Beyond providing numerous contributions to a growing body of direct replication studies, we showed several novel findings in the present work. First, we demonstrated that even subtly different recruitment strategies are differently appealing to people based on their dispositional motivations (Hypothesis 1; Experiment 1). Second, we were able to create subtle biases in our samples simply by using distinct recruitment strategies (Hypothesis 2; Experiments 2 and 3). Recruitment strategies mentioning rewards (vs. experiences) brought in biased samples of more reward-motivated (Experiment 2), materialistic (Experiments 2 and 3), and fast-responding people (Experiments 2 and 3) which is itself potentially noteworthy for any research relevant to these individual differences. Furthermore, we showed that two different effects were moderated by recruitment methods (Hypothesis 3; Experiments 2 and 3). The present findings are relevant especially given that reward/experience motivation is a key psychological variable (Cerasoli et al., 2014; Deci et al., 1999; Hidi & Harackiewicz, 2000) with the potential to influence many effects, but in principle one could imagine a broad array of research conceivably influenced by variability in reward-based and materialistic motivations—judgment/decision-making paradigms involving marketing (Dowling et al., 2020), motivation in learning (Ryan & Deci, 2020), consumer behavior research (Srikant, 2013), and economic game paradigms (van Dijk & De Dreu, 2021) seem particularly likely to be influenced by these effects. Similarly, participants completing studies more rapidly, as in our reward-based motivation conditions, may be more likely to fall for judgment/heuristic effects (Kahneman, 2011), be persuaded on the peripheral versus central route in attitudes research (Petty & Cacioppo, 1986), and show more dispositional rather than situational attributions in person perception research (Gilbert et al., 1988). Future research may examine how many of these effects are borne out, possibly in the form of preregistered replications of original experiments.

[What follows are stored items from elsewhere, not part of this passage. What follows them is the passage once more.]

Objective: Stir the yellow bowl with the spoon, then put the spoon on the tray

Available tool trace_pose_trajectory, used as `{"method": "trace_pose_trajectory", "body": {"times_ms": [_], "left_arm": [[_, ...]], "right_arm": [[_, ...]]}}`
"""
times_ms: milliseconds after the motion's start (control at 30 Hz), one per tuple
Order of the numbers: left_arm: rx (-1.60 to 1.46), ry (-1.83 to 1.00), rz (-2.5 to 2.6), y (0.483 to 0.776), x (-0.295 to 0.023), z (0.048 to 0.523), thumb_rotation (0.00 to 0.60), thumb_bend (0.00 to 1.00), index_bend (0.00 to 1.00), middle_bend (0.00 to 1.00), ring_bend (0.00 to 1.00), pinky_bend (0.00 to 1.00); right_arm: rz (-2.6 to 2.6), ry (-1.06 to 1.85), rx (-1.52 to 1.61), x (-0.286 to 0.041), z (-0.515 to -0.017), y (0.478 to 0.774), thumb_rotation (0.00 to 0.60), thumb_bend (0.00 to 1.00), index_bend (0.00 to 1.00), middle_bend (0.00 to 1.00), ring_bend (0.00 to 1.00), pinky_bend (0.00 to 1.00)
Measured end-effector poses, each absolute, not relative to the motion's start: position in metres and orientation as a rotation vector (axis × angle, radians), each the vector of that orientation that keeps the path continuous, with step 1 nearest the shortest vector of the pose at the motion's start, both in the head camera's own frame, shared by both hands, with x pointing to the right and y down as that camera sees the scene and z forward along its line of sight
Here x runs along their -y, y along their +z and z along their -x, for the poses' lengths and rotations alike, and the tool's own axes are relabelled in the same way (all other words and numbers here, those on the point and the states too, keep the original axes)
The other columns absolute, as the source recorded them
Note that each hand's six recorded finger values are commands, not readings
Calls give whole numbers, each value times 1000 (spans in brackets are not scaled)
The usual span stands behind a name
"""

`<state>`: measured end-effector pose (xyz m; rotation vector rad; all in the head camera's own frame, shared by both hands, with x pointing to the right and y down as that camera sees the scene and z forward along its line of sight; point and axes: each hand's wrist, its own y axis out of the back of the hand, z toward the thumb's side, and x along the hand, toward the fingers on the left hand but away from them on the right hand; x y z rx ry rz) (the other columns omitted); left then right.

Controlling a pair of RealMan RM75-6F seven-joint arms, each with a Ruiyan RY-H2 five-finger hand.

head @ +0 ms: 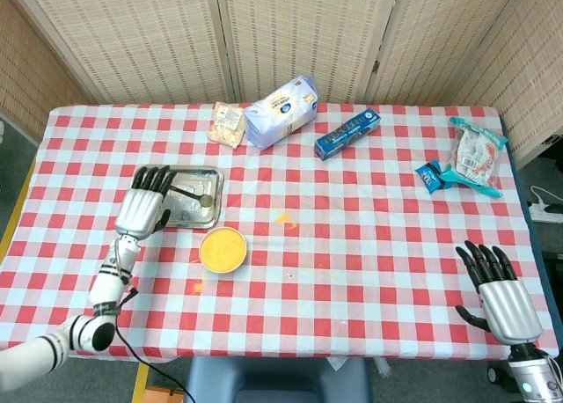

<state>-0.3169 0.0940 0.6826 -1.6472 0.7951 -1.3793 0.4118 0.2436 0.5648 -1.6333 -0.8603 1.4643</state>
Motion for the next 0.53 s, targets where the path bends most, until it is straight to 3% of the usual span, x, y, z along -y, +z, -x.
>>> {"method": "trace_pose_trajectory", "body": {"times_ms": [300,400,533], "left_arm": [[-1109,-1236,1828,583,-223,390,600,401,0,0,0,1],[-1125,-1268,1798,572,-253,415,600,400,0,0,0,0],[-1118,-1307,1686,564,-264,434,600,401,0,0,0,0]], "right_arm": [[1559,1504,905,-242,-421,555,600,83,0,0,0,0],[1530,1518,912,-241,-423,554,600,83,0,0,0,0],[1551,1484,927,-244,-417,546,600,83,0,0,0,0]]}}
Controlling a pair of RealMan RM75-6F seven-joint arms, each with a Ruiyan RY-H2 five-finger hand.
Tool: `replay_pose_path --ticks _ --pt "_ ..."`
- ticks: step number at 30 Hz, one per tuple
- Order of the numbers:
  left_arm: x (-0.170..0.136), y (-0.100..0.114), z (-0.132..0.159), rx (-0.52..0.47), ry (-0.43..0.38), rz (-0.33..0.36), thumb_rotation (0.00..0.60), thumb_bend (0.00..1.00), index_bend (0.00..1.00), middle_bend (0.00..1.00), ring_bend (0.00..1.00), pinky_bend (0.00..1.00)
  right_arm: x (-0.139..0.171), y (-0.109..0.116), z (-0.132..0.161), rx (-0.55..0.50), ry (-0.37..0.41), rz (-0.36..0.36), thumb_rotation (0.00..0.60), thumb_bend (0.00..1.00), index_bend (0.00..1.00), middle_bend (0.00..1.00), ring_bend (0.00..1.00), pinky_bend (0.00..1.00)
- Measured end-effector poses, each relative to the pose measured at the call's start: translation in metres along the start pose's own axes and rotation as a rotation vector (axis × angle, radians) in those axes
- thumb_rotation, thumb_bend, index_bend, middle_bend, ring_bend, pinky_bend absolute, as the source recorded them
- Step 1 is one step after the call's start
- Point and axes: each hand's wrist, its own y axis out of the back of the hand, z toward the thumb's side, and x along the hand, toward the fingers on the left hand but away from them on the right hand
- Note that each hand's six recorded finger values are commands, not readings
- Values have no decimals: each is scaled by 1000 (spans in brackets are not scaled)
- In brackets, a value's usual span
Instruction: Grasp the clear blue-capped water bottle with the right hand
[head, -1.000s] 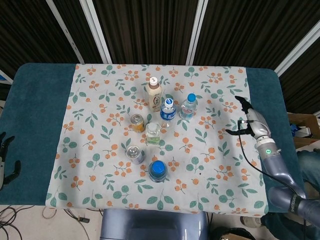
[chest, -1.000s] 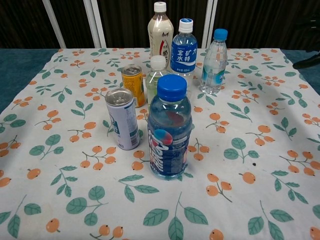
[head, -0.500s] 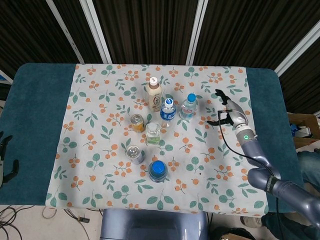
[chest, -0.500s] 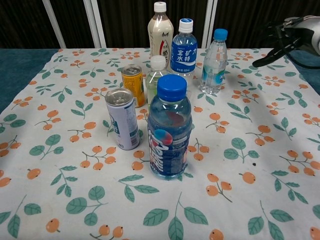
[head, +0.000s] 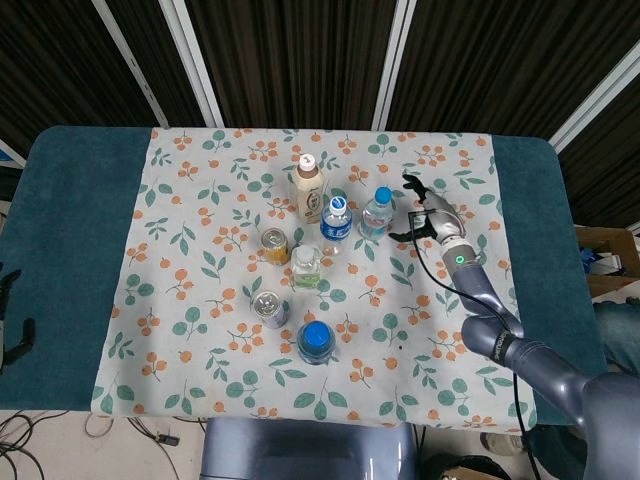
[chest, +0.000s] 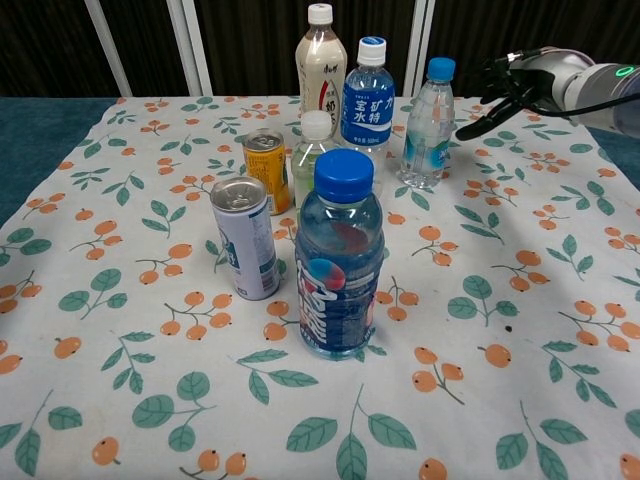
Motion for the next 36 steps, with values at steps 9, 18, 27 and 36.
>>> replay_pose_path --ticks 9,18,27,36 --pt "0 -1 0 -1 5 -8 600 464 102 0 42 0 -9 -19 -1 -16 -23 36 600 195 150 220 160 185" --pt "1 -1 -1 -4 12 -12 600 463 102 0 42 0 -18 -36 2 -18 -24 53 600 240 241 297 216 185" --pt "2 -1 -2 -6 19 -17 600 464 102 0 41 0 -24 -49 6 -28 -17 65 600 304 386 445 326 204" --pt "2 -2 -3 -2 24 -24 600 464 102 0 42 0 -25 -55 6 -37 -9 73 600 339 475 505 415 236"
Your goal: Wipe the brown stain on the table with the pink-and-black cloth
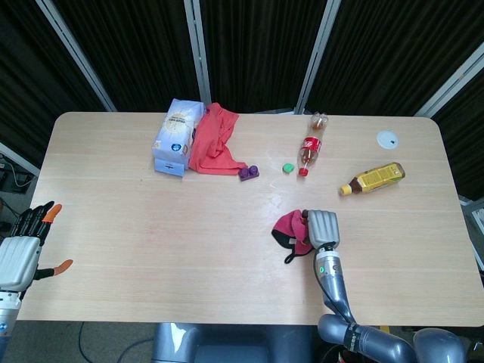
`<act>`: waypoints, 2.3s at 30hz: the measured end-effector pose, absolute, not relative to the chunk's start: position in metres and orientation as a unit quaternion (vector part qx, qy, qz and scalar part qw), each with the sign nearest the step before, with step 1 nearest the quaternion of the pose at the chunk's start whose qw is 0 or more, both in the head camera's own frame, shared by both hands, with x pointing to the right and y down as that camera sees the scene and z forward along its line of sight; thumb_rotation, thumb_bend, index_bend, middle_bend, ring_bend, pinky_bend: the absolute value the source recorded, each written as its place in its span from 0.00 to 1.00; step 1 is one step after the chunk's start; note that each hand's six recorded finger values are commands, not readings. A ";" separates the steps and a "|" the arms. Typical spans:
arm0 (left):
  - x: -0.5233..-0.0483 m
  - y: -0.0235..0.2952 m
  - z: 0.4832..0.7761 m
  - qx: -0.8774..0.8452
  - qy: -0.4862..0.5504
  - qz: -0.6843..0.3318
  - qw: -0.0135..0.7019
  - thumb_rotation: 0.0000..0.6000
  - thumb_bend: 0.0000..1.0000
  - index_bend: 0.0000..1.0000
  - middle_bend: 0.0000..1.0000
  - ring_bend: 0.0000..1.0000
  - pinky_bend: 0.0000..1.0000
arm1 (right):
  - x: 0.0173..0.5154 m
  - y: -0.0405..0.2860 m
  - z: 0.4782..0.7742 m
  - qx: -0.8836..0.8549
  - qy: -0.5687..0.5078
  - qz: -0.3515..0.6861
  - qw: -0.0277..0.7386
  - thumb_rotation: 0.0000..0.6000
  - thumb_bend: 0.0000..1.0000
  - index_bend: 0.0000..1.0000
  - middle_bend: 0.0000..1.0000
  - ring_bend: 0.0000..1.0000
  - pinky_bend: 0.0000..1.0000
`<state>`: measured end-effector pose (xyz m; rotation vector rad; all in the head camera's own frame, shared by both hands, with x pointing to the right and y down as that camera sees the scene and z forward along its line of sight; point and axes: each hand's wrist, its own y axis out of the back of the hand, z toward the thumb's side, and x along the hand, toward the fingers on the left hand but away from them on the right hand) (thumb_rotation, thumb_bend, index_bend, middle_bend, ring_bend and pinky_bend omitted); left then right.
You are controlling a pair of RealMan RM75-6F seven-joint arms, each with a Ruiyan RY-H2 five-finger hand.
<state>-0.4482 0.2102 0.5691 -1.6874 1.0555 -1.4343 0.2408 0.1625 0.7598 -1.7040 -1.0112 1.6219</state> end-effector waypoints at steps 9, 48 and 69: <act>-0.448 0.210 0.569 -0.647 0.404 -0.551 0.339 1.00 0.00 0.00 0.00 0.00 0.00 | 0.322 0.158 0.749 -0.582 -0.386 0.654 0.292 1.00 0.37 0.76 0.68 0.63 0.76; -0.446 0.211 0.568 -0.648 0.406 -0.545 0.344 1.00 0.00 0.00 0.00 0.00 0.00 | 0.363 0.145 0.639 -0.596 -0.347 0.640 0.340 1.00 0.00 0.04 0.00 0.00 0.17; -0.445 0.210 0.565 -0.646 0.401 -0.536 0.366 1.00 0.00 0.00 0.00 0.00 0.00 | 0.417 0.232 0.547 -0.594 -0.399 0.556 0.424 1.00 0.00 0.00 0.00 0.00 0.08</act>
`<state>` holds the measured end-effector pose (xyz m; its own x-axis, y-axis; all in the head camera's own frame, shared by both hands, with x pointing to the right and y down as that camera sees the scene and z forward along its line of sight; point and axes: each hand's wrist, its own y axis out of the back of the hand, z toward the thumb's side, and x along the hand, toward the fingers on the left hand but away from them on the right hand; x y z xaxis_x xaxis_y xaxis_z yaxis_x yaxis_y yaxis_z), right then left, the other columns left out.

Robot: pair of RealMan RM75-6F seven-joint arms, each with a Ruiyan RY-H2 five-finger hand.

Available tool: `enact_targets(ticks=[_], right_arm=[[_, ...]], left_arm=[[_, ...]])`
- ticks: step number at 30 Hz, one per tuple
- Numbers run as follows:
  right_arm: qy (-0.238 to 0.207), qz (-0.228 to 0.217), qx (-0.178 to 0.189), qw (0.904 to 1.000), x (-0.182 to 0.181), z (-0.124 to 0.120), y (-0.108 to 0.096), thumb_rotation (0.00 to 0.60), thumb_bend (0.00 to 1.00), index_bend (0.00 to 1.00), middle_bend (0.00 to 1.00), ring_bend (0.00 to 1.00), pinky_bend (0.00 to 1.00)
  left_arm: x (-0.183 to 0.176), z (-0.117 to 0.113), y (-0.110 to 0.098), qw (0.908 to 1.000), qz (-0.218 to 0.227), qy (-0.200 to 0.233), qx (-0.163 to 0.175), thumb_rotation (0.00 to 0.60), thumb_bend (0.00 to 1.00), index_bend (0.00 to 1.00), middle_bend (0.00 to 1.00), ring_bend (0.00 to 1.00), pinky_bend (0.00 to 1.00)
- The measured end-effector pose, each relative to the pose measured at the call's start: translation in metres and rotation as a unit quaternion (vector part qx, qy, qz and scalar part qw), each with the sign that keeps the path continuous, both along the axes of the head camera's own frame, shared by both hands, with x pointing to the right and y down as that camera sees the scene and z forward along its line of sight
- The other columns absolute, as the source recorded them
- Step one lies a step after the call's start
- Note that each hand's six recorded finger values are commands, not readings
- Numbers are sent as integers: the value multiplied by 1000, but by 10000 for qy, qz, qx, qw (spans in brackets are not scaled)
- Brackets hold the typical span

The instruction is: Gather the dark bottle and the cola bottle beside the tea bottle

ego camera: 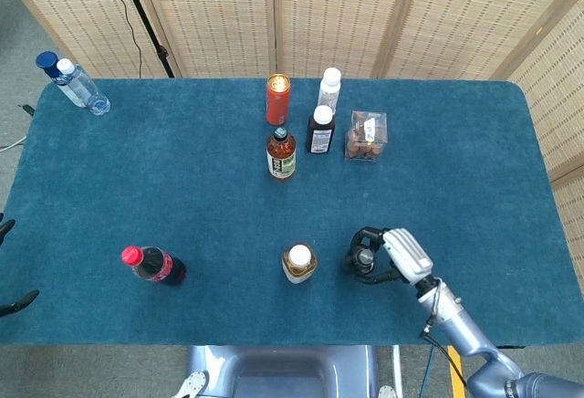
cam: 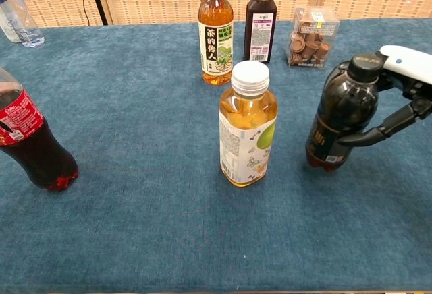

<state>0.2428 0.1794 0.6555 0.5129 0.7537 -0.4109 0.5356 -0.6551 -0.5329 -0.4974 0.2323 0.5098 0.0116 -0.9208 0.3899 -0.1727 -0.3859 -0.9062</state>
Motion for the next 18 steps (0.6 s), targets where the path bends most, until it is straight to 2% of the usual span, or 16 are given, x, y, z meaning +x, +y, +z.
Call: enact_targets(ticks=[11,18], right_arm=[[13,-229,153,9996,-31,7,1,600,608,592,607,601,504],[38,-276,48,9996,-42,15,4,600,607,592,606,601,505]], left_arm=[[-2,-2,0,10000,-46,31,30,600,38,0,0,0,0],[-4,-3,-1,10000,-64,54,30,600,38,0,0,0,0]])
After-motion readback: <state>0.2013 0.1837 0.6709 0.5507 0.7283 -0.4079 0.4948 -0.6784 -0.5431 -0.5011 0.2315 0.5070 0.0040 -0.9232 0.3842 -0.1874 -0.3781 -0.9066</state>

Strictly, we did not reduce any original effects to undetectably small sizes (“fail to replicate”) via our method; however, we were very well-powered for all experiments, so failing to replicate would have been comparatively unlikely—provided that the original findings were valid. Nonetheless, decreasing effect sizes is important, not only because reductions from the original studies’ effect sizes are often characterized as inherently problematic in the replication literature (e.g., Camerer et al., 2018), but because corroding an effect size in this way jeopardizes the probability of recovering a significant effect favoring the original hypothesis. For example, Kim et al. (2017) collected 164 for their original experiment. Suppose we matched their sample size and attempted to detect their association between felt resentment and materialism (relative interest in discretionary over charitable spending). In our reward-based message condition in Experiment 2, we obtained r = .42 for this correlation (i.e., the b-path in Experiment 3’s replication of Kim et al.); in our experience-based message condition, this shrunk to r = .16. Thus, using Kim et al.’s sample size would obtain approaching-100% power to replicate their effect if that sample were recruited given a rewards-based message, but this drops to 54% statistical power to replicate their effect if that sample were recruited given the experiential message. Alternatively considered, to obtain 80% power, we estimate needing 47 participants sampled through our rewards-focused versus 309 participants sampled through the experience-focused ad. 4
In short, if the original effect is modestly sized or fragile, the recruitment strategy condition could potentially shape the probability of replicating that effect. Even if the original effect is substantive, in cases where a researcher cares about effect size, that effect size may depend on recruitment strategy conditions. Furthermore, in cases where a researcher might care about descriptive statistics (such as baseline interest and willingness to give money to charity), the distortion of variables due to recruitment strategy condition is potentially problematic.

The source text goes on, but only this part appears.